[[ Given material open ]]

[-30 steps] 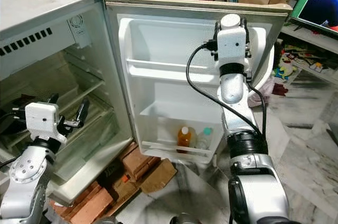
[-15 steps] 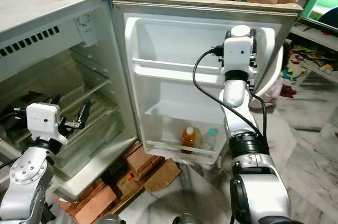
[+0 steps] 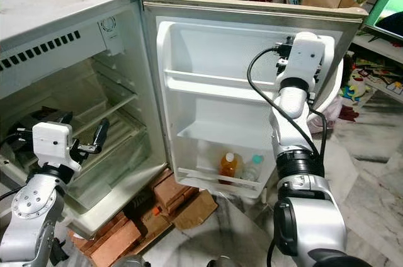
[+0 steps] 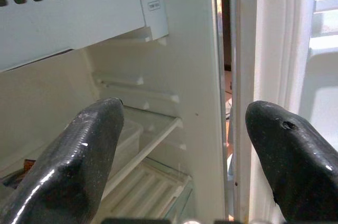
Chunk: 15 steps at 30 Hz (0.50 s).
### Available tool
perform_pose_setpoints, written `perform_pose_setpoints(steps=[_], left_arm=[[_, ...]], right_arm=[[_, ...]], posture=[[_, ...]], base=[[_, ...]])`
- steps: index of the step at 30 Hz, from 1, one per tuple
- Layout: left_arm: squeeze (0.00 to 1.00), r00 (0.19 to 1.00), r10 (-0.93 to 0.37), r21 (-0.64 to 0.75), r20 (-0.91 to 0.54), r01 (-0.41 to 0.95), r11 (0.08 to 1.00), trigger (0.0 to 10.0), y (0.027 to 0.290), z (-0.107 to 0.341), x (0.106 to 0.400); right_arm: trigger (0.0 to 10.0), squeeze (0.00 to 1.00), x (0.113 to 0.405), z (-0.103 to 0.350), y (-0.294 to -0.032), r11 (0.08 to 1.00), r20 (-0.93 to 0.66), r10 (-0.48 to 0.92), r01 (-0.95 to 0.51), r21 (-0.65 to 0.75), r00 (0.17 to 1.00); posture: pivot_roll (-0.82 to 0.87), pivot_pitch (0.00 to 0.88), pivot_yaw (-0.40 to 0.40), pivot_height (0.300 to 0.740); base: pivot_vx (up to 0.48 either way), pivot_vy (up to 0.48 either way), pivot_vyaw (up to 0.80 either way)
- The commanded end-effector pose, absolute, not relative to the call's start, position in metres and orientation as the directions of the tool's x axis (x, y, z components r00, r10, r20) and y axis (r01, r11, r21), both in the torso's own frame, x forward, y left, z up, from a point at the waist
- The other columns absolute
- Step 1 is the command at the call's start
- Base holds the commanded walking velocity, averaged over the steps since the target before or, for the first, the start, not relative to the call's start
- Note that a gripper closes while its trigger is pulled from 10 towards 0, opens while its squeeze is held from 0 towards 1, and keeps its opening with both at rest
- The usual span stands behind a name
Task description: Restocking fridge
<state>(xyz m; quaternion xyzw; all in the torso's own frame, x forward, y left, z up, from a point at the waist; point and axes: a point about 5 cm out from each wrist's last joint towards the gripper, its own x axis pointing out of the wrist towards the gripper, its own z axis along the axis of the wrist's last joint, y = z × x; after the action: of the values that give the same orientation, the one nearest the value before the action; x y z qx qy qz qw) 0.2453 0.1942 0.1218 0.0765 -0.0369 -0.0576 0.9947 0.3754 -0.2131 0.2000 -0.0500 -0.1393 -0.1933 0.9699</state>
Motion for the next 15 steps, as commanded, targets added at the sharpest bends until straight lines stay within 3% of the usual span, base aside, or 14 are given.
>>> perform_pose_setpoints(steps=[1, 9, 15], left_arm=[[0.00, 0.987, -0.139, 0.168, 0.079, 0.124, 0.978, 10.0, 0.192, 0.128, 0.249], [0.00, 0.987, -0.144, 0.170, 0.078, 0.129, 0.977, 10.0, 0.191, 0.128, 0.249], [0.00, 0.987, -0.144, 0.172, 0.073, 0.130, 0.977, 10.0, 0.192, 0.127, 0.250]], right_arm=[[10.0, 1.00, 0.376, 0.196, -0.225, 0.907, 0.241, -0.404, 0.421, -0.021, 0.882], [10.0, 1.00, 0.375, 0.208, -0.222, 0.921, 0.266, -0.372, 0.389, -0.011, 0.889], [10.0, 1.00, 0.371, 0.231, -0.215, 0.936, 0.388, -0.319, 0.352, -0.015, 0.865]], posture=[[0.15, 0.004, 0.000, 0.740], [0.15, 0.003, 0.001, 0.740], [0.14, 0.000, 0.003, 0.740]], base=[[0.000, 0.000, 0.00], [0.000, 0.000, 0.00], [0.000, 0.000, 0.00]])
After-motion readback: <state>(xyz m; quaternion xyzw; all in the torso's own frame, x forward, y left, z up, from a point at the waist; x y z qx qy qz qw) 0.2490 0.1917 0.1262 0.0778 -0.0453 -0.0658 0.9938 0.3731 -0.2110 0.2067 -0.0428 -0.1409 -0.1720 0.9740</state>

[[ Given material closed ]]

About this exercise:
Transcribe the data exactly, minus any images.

Your solution:
[-30 steps] 
[-15 steps] 
[+0 steps] 
[+0 steps] 
Chunk: 15 steps at 30 Hz (0.50 s).
### Available tool
perform_pose_setpoints, written `perform_pose_setpoints(steps=[_], left_arm=[[_, ...]], right_arm=[[_, ...]], posture=[[_, ...]], base=[[_, ...]])`
- steps: index of the step at 30 Hz, from 1, one per tuple
- Layout: left_arm: squeeze (0.00 to 1.00), r00 (0.19 to 1.00), r10 (-0.93 to 0.37), r21 (-0.64 to 0.75), r20 (-0.91 to 0.54), r01 (-0.41 to 0.95), r11 (0.08 to 1.00), trigger (0.0 to 10.0), y (0.027 to 0.290), z (-0.107 to 0.341), x (0.106 to 0.400); right_arm: trigger (0.0 to 10.0), squeeze (0.00 to 1.00), x (0.113 to 0.405), z (-0.103 to 0.350), y (-0.294 to -0.032), r11 (0.08 to 1.00), r20 (-0.93 to 0.66), r10 (-0.48 to 0.92), r01 (-0.95 to 0.51), r21 (-0.65 to 0.75), r00 (0.17 to 1.00); posture: pivot_roll (-0.82 to 0.87), pivot_pitch (0.00 to 0.88), pivot_yaw (-0.40 to 0.40), pivot_height (0.300 to 0.740); base: pivot_vx (up to 0.48 either way), pivot_vy (up to 0.48 either way), pivot_vyaw (up to 0.80 either way)
- The commanded end-effector pose, absolute, not relative to the call's start, position in metres and orientation as the directions of the tool's x axis (x, y, z components r00, r10, r20) and y axis (r01, r11, r21), both in the torso's own frame, x forward, y left, z up, from a point at the waist
- The other columns absolute
- Step 1 is the command at the call's start
- Base holds the commanded walking velocity, averaged over the steps since the target before or, for the first, the start, not relative to the call's start
- Note that a gripper closes while its trigger is pulled from 10 towards 0, opens while its squeeze is held from 0 towards 1, and keeps its opening with both at rest
- The usual span stands behind a name
Task description: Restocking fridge
<state>(xyz m; quaternion xyzw; all in the torso's own frame, x forward, y left, z up, from a point at the waist; point and axes: a point about 5 cm out from each wrist's last joint towards the gripper, its own x axis pointing out of the wrist towards the gripper, its own z axis along the axis of the wrist's last joint, y = z × x; after the action: of the values that give the same orientation, the one nearest the value before the action; x y z qx qy qz qw) 0.2453 0.1942 0.1218 0.0765 -0.0369 -0.0576 0.9947 0.3754 -0.2131 0.2000 -0.0500 -0.1393 -0.1933 0.9699</state>
Motion for the next 15 steps, as commanded, targets added at the sharpest bends until straight lines stay within 3% of the usual span, base aside, or 14 are given.
>>> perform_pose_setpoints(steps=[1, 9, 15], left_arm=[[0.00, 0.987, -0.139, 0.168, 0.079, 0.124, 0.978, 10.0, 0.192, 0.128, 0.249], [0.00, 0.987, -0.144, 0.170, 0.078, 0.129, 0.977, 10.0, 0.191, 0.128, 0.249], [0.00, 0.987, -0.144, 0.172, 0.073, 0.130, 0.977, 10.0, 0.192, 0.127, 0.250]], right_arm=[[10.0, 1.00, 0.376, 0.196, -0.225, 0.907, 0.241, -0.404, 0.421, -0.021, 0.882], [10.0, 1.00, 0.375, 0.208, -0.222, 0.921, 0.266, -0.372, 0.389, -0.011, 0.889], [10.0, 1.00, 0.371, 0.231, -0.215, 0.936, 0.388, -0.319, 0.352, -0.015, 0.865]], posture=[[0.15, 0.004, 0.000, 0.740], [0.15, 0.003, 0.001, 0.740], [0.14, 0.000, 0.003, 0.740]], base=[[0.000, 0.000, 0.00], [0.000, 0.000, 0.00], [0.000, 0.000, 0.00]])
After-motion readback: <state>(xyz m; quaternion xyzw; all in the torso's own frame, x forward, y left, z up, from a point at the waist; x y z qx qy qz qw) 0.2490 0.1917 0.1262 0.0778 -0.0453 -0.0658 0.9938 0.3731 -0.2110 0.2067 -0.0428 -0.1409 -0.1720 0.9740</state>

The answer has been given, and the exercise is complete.